→ **Collected data entries**
§
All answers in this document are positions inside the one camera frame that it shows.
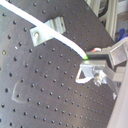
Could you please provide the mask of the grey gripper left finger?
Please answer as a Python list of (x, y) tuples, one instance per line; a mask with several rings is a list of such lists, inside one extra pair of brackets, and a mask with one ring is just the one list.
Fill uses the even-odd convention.
[(75, 81), (84, 84), (92, 80), (97, 87), (106, 84), (113, 91), (113, 99), (116, 99), (118, 87), (113, 77), (114, 72), (106, 64), (80, 64)]

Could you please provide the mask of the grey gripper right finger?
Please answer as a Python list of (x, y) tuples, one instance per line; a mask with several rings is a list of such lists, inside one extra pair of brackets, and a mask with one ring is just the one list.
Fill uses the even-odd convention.
[(107, 48), (94, 48), (93, 50), (87, 52), (90, 59), (93, 60), (106, 60), (108, 64), (112, 63), (110, 56), (110, 47)]

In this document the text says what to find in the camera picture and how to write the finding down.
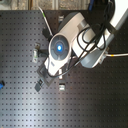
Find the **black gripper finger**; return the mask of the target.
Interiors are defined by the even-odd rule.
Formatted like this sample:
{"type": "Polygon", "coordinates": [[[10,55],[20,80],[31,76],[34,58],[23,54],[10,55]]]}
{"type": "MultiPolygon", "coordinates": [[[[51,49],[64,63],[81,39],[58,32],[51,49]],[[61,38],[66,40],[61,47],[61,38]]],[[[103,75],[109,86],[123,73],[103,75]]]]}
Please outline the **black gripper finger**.
{"type": "Polygon", "coordinates": [[[44,84],[44,82],[40,79],[37,83],[36,83],[36,85],[35,85],[35,90],[36,91],[40,91],[40,89],[42,88],[42,86],[43,86],[43,84],[44,84]]]}

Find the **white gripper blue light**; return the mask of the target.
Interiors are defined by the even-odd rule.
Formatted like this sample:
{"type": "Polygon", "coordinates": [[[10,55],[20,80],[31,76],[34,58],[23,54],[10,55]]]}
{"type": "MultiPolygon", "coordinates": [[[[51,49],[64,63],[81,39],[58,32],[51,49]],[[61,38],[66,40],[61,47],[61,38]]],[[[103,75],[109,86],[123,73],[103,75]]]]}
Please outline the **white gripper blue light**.
{"type": "Polygon", "coordinates": [[[47,86],[52,83],[54,75],[70,58],[71,46],[68,39],[61,33],[54,35],[50,40],[48,52],[48,57],[37,70],[41,81],[47,86]]]}

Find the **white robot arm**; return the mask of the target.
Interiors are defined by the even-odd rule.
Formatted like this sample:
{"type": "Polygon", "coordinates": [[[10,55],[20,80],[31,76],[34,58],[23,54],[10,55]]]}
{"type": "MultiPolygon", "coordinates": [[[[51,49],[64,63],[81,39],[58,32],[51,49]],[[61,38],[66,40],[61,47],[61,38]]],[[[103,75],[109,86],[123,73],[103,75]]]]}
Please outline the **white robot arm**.
{"type": "Polygon", "coordinates": [[[41,70],[54,79],[79,63],[86,68],[95,67],[127,15],[128,0],[109,0],[99,32],[95,33],[80,12],[70,13],[50,40],[49,55],[37,70],[40,79],[35,90],[39,91],[43,84],[50,85],[41,70]]]}

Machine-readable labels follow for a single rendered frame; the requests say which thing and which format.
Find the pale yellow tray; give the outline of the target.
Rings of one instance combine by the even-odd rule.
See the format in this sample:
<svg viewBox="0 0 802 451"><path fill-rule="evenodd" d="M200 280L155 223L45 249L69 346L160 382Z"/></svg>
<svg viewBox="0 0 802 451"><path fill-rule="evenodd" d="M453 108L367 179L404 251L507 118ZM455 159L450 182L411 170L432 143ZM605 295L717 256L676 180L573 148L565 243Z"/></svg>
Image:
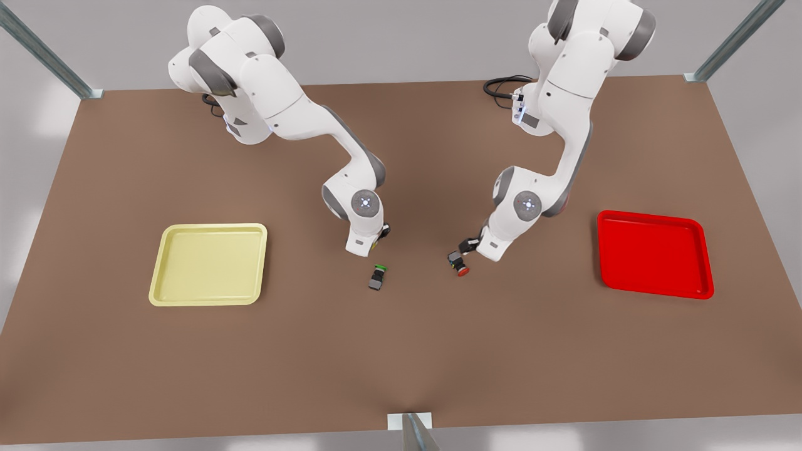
§
→ **Task**
An exact transcription of the records above is needed, with no pictures included.

→ **Exercise solution**
All answers in this document are positions inside the one camera frame that it shows.
Could you please provide the mask of the grey gripper left finger?
Please answer as a Python list of (x, y) tuples, one instance per line; a mask with several rings is a list of such lists, inside one extra pair of brackets, and a mask with one ring is just the one list.
Fill uses the even-odd convention.
[(75, 81), (84, 84), (92, 80), (97, 87), (106, 84), (113, 91), (113, 99), (116, 99), (118, 87), (113, 77), (114, 72), (106, 64), (80, 64)]

Could you please provide the mask of the grey gripper right finger?
Please answer as a Python list of (x, y) tuples, one instance per line; a mask with several rings is a list of such lists, inside one extra pair of brackets, and a mask with one ring is just the one list.
Fill uses the even-odd convention.
[(107, 48), (94, 48), (93, 50), (87, 52), (90, 59), (93, 60), (106, 60), (108, 64), (112, 63), (110, 56), (110, 47)]

In this document the text says what to find in the camera picture and how to write the finding down.
Find the **black gripper finger**; return the mask of the target.
Interiors are defined by the even-odd rule.
Formatted like this sample:
{"type": "Polygon", "coordinates": [[[10,55],[20,80],[31,76],[34,58],[23,54],[10,55]]]}
{"type": "MultiPolygon", "coordinates": [[[[51,49],[64,63],[81,39],[58,32],[51,49]],[[61,38],[66,40],[61,47],[61,38]]],[[[103,75],[109,86],[123,73],[103,75]]]]}
Please outline the **black gripper finger**.
{"type": "Polygon", "coordinates": [[[44,84],[44,82],[40,79],[37,83],[36,83],[36,85],[35,85],[35,90],[36,91],[40,91],[40,89],[42,88],[42,86],[43,86],[43,84],[44,84]]]}

Find the **white gripper blue light**; return the mask of the target.
Interiors are defined by the even-odd rule.
Formatted like this sample:
{"type": "Polygon", "coordinates": [[[10,55],[20,80],[31,76],[34,58],[23,54],[10,55]]]}
{"type": "MultiPolygon", "coordinates": [[[[51,49],[64,63],[81,39],[58,32],[51,49]],[[61,38],[66,40],[61,47],[61,38]]],[[[103,75],[109,86],[123,73],[103,75]]]]}
Please outline the **white gripper blue light**.
{"type": "Polygon", "coordinates": [[[47,86],[52,83],[54,75],[70,58],[71,46],[68,39],[61,33],[54,35],[50,40],[48,52],[48,57],[37,70],[41,81],[47,86]]]}

Find the **white robot arm**; return the mask of the target.
Interiors are defined by the even-odd rule.
Formatted like this sample:
{"type": "Polygon", "coordinates": [[[10,55],[20,80],[31,76],[34,58],[23,54],[10,55]]]}
{"type": "MultiPolygon", "coordinates": [[[[51,49],[64,63],[81,39],[58,32],[51,49]],[[61,38],[66,40],[61,47],[61,38]]],[[[103,75],[109,86],[123,73],[103,75]]]]}
Please outline the **white robot arm**.
{"type": "Polygon", "coordinates": [[[41,70],[54,79],[79,63],[86,68],[95,67],[127,15],[128,0],[109,0],[99,32],[95,33],[80,12],[70,13],[50,40],[49,55],[37,70],[40,79],[35,90],[39,91],[43,84],[50,85],[41,70]]]}

Machine-readable labels follow for a single rendered frame; the requests say which thing and which format.
Find the pale yellow tray; give the outline of the target.
Rings of one instance combine by the even-odd rule.
See the format in this sample:
<svg viewBox="0 0 802 451"><path fill-rule="evenodd" d="M200 280L155 223L45 249L69 346L160 382Z"/></svg>
<svg viewBox="0 0 802 451"><path fill-rule="evenodd" d="M453 108L367 179L404 251L507 118ZM455 159L450 182L411 170L432 143ZM605 295L717 256L676 180L573 148L565 243Z"/></svg>
Image:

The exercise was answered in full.